Here is the task for the records below: repeat exactly the lines from the one with "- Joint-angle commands" to the one with "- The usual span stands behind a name", both included, and nothing else.

______

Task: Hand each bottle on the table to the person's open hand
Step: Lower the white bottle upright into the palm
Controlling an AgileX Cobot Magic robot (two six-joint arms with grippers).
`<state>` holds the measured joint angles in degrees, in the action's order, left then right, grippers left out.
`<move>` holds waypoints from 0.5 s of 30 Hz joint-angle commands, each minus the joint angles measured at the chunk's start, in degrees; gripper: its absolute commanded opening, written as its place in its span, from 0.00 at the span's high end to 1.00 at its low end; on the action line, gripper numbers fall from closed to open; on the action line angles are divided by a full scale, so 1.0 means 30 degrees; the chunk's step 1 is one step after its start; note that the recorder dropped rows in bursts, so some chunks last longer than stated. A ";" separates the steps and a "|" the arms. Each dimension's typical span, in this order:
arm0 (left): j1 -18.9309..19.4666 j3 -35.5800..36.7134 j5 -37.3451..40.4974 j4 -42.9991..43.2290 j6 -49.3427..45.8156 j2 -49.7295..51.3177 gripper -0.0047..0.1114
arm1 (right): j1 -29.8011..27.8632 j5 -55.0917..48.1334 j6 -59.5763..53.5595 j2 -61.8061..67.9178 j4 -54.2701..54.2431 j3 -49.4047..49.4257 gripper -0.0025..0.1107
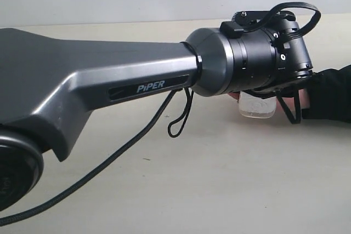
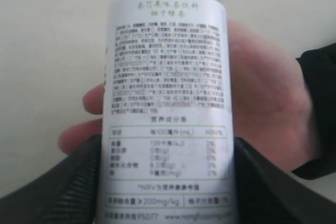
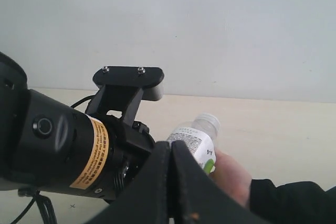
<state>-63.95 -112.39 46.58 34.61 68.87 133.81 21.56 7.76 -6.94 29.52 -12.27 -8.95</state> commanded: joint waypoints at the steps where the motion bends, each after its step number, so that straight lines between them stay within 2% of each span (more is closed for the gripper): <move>1: 0.0022 0.0076 -0.0653 0.0233 -0.0649 0.0023 0.60 | -0.0084 0.0111 -0.0028 -0.0051 0.0091 0.0077 0.98; 5: 0.0022 0.0076 -0.0412 0.0272 -0.1105 0.0023 0.14 | -0.0084 0.0111 -0.0028 -0.0051 0.0091 0.0077 0.98; 6: 0.0022 0.0076 -0.0412 0.0272 -0.1254 0.0023 0.05 | -0.0084 0.0111 -0.0028 -0.0051 0.0091 0.0077 0.98; 15: 0.0022 0.0076 -0.0412 0.0319 -0.1991 -0.0057 0.06 | -0.0084 0.0111 -0.0028 -0.0051 0.0091 0.0077 0.98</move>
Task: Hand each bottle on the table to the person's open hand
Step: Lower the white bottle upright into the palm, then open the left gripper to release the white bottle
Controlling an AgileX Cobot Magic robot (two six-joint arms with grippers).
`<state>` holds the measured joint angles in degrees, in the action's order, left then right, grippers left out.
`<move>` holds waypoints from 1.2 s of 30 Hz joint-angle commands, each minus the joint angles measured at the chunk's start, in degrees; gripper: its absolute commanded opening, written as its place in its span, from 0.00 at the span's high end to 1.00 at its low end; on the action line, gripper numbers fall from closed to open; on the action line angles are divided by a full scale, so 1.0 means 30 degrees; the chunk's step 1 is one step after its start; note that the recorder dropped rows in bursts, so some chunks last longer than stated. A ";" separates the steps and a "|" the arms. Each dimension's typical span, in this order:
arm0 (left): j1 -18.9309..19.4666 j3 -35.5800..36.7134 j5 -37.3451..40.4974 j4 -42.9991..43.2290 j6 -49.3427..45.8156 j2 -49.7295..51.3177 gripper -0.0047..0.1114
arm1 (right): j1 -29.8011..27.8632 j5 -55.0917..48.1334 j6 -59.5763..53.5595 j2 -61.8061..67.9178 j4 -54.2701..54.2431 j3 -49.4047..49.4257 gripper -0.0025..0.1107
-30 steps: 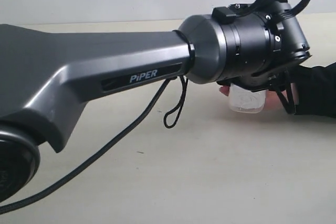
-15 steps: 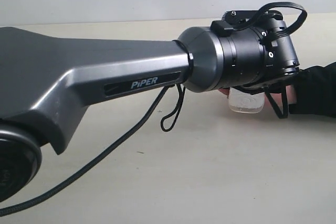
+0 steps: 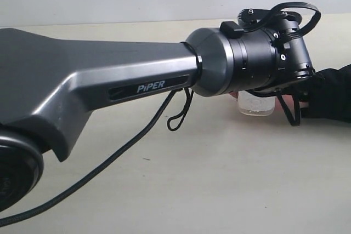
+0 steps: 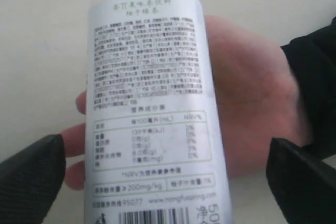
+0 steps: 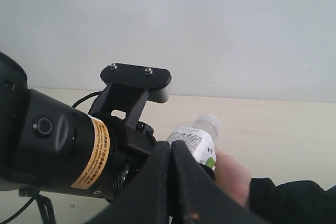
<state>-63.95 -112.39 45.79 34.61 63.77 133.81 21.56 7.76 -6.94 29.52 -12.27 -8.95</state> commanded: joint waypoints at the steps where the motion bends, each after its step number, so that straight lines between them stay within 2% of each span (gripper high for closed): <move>1: 0.0022 0.0076 -0.0149 0.0319 -0.0554 -0.0152 0.06 | -0.0084 0.0111 -0.0028 -0.0051 0.0091 0.0077 0.98; 15: -0.0046 0.0115 0.2876 -0.0062 -0.5375 -0.2072 0.07 | -0.0084 0.0111 -0.0028 -0.0051 0.0091 0.0077 0.98; 19: -0.0046 0.1183 0.3177 0.0229 -0.6303 -0.3240 0.07 | -0.0084 0.0111 -0.0028 -0.0051 0.0091 0.0077 0.98; 22: -0.0007 0.3097 0.2839 0.1048 -0.6225 -0.4452 0.07 | -0.0084 0.0111 -0.0028 -0.0051 0.0091 0.0077 0.98; 26: -0.0007 0.6352 0.1123 0.1805 -0.6125 -0.6517 0.07 | -0.0084 0.0111 -0.0028 -0.0051 0.0091 0.0077 0.98; 31: 0.0265 1.1005 -0.2974 0.1936 -0.5763 -1.0081 0.07 | -0.0084 0.0111 -0.0028 -0.0051 0.0091 0.0077 0.98; 36: 0.1725 1.6345 -0.8032 0.1899 -0.4982 -1.4768 0.07 | -0.0084 0.0111 -0.0028 -0.0051 0.0091 0.0077 0.98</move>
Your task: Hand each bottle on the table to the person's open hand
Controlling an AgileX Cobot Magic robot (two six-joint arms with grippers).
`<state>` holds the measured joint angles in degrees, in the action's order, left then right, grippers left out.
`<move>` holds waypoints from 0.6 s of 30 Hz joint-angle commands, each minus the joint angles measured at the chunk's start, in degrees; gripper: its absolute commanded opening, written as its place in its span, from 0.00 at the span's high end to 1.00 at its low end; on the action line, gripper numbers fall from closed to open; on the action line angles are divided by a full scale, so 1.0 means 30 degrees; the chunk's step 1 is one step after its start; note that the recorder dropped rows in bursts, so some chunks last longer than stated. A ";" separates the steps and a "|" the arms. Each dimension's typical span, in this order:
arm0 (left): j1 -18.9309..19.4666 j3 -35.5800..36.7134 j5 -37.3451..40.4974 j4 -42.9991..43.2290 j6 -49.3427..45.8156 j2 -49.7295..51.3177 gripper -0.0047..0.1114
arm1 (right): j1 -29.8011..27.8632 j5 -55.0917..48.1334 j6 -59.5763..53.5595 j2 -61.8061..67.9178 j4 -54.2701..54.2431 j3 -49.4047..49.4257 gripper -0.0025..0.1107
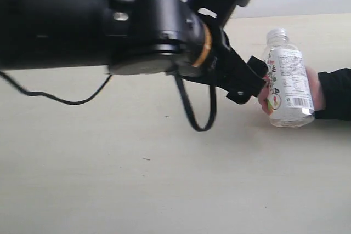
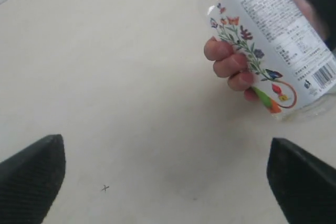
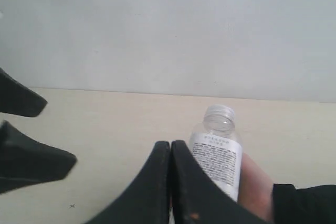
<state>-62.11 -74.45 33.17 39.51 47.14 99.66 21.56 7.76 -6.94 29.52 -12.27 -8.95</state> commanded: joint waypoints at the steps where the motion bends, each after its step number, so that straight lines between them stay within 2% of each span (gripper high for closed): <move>1: 0.1460 0.4616 -0.4711 0.0231 0.0561 -0.4440 0.08 | -0.0084 0.0111 -0.0028 -0.0051 0.0091 0.0077 0.98; 3: 0.2477 0.6912 -0.6950 0.0221 0.0508 -0.6509 0.14 | -0.0084 0.0111 -0.0028 -0.0051 0.0091 0.0077 0.98; 5: 0.3413 0.8979 -0.9144 0.0221 0.0422 -0.8296 0.28 | -0.0084 0.0111 -0.0028 -0.0051 0.0091 0.0077 0.98; 8: 0.4865 1.1205 -1.1768 0.0221 0.0422 -1.0825 0.67 | -0.0084 0.0111 -0.0028 -0.0051 0.0091 0.0077 0.98; 9: 0.5306 1.1789 -1.2257 0.0221 0.0468 -1.1616 0.85 | -0.0084 0.0111 -0.0028 -0.0051 0.0091 0.0077 0.98; 10: 0.5664 1.2207 -1.2347 0.0270 0.0418 -1.2343 0.95 | -0.0084 0.0111 -0.0028 -0.0051 0.0091 0.0077 0.98; 16: 0.6233 1.2919 -0.9389 0.0247 0.0418 -1.5067 0.92 | -0.0084 0.0111 -0.0028 -0.0051 0.0091 0.0077 0.98; 18: 0.6233 1.2919 -0.9170 0.0247 0.0418 -1.5464 0.92 | -0.0084 0.0111 -0.0028 -0.0051 0.0091 0.0077 0.98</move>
<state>-43.50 -35.97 3.83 40.07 48.15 55.04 21.56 7.76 -6.94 29.52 -12.27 -8.95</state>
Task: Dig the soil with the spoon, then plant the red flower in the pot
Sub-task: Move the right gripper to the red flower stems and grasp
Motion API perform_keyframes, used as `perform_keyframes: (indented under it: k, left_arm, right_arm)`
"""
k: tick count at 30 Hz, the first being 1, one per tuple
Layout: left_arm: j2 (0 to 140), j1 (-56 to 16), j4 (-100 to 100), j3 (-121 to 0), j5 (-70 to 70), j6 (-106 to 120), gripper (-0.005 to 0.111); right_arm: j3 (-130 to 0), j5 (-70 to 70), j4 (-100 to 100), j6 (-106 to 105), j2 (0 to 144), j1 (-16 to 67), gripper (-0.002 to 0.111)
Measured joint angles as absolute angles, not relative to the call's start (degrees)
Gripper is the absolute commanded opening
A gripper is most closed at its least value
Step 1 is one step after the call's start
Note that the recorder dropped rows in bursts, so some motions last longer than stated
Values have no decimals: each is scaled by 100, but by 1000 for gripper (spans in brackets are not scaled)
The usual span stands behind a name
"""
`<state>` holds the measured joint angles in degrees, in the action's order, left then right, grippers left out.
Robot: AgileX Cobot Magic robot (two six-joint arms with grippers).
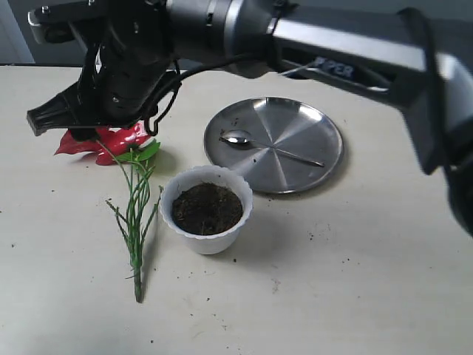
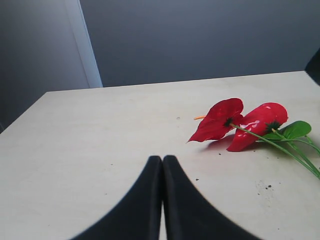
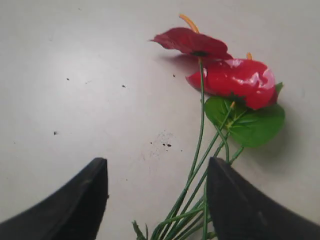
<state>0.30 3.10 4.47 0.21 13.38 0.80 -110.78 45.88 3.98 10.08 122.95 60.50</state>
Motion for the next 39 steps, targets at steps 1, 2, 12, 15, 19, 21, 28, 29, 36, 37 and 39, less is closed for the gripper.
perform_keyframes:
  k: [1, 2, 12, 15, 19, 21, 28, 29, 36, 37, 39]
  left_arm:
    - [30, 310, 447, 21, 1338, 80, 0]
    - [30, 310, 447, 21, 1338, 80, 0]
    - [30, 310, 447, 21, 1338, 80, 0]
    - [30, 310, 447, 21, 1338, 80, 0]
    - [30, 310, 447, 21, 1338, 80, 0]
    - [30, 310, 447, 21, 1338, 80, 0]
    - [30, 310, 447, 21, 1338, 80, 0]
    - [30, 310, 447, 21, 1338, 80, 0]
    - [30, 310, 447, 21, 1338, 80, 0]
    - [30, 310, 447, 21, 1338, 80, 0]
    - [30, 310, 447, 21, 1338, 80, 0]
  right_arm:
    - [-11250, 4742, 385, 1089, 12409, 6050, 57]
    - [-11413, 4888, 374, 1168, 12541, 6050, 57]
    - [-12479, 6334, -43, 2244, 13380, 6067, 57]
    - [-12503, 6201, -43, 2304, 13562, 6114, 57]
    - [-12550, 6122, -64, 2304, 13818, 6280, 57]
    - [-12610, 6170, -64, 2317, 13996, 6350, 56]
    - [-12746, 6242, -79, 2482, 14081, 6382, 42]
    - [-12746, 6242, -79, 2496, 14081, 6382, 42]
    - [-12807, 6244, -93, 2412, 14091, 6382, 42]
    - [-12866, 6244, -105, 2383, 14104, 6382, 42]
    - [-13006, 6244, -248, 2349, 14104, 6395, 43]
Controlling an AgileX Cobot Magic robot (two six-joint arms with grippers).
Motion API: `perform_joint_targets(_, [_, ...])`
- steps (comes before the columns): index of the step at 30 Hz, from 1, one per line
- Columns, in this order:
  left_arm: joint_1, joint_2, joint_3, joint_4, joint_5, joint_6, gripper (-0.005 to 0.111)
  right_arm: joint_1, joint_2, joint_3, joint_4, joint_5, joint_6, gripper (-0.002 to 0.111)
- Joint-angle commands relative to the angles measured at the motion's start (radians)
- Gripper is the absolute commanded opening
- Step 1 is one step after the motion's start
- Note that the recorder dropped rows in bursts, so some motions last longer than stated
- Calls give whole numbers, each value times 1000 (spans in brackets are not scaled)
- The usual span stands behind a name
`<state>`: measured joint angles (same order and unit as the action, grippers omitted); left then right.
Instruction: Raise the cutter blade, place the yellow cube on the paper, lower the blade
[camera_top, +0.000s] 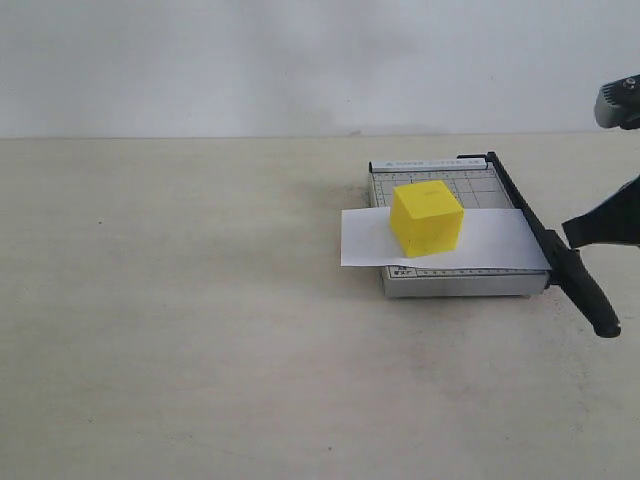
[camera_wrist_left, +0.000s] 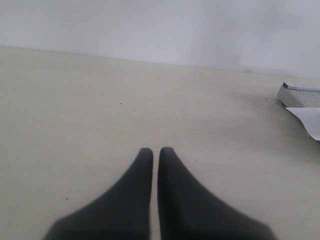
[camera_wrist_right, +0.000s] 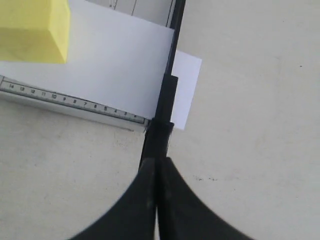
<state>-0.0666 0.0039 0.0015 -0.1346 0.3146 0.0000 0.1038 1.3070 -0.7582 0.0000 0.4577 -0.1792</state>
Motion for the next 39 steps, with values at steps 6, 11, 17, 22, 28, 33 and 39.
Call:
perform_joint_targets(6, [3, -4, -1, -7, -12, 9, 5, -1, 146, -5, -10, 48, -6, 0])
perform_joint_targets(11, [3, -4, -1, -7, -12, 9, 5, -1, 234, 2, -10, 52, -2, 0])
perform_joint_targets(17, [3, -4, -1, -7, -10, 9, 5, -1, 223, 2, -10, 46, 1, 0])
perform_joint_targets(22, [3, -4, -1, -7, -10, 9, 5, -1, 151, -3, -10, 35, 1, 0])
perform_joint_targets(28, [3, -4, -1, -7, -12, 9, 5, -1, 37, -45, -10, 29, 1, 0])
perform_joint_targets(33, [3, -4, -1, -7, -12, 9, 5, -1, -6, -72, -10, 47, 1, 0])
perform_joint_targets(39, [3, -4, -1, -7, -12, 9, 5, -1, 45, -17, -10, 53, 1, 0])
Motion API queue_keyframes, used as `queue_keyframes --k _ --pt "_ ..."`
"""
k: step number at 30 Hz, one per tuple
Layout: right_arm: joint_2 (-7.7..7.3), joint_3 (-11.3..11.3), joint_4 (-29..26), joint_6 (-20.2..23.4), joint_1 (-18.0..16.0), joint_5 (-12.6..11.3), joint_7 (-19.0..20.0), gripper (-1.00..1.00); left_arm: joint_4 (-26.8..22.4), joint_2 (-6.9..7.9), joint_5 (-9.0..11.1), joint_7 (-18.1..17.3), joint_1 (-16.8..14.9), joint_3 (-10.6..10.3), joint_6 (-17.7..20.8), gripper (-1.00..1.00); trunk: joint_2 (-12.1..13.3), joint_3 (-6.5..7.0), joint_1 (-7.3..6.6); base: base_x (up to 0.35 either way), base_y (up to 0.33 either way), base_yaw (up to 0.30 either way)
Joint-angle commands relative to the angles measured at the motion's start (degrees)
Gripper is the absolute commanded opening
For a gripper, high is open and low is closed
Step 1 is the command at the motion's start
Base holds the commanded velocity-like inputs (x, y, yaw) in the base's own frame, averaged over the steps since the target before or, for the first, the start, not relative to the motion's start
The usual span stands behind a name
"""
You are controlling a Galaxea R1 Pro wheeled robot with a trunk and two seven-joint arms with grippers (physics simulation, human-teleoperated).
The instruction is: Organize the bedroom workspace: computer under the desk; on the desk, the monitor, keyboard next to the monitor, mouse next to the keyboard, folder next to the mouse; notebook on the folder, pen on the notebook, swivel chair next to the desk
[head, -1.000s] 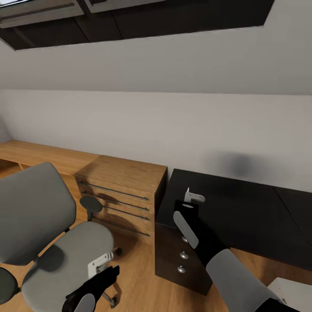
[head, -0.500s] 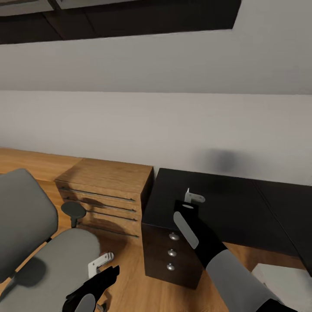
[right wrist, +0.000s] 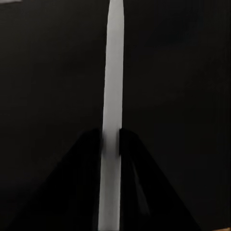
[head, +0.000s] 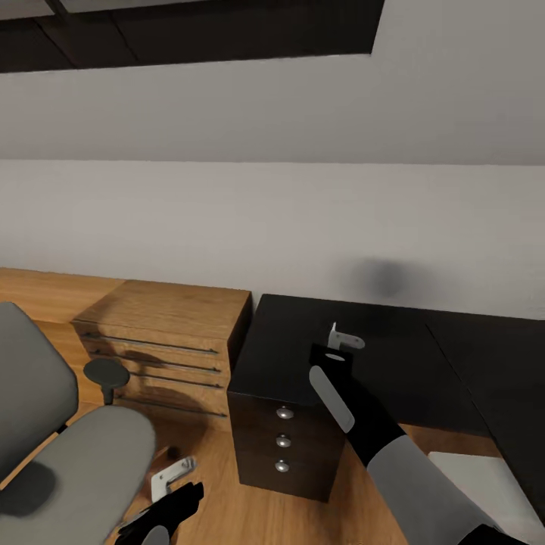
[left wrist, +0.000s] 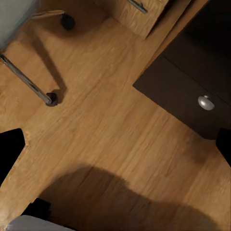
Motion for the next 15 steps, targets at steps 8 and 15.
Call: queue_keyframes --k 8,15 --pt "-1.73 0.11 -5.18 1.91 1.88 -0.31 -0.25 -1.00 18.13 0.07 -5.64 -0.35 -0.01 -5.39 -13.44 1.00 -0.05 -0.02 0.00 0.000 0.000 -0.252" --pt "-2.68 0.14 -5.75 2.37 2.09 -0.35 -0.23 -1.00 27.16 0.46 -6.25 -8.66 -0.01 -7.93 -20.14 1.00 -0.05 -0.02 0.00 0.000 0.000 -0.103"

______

**Written solution**.
- Joint-angle commands relative to the angles measured at the motion's start (radians)
- Gripper is the absolute commanded opening
- Step 1 is one step after the motion's start
- Note that the recorder dropped rows in bursts, so some motions last longer than stated
- Calls give whole numbers, each value times 1000 (spans in brackets are not scaled)
- The usual span stands behind a name

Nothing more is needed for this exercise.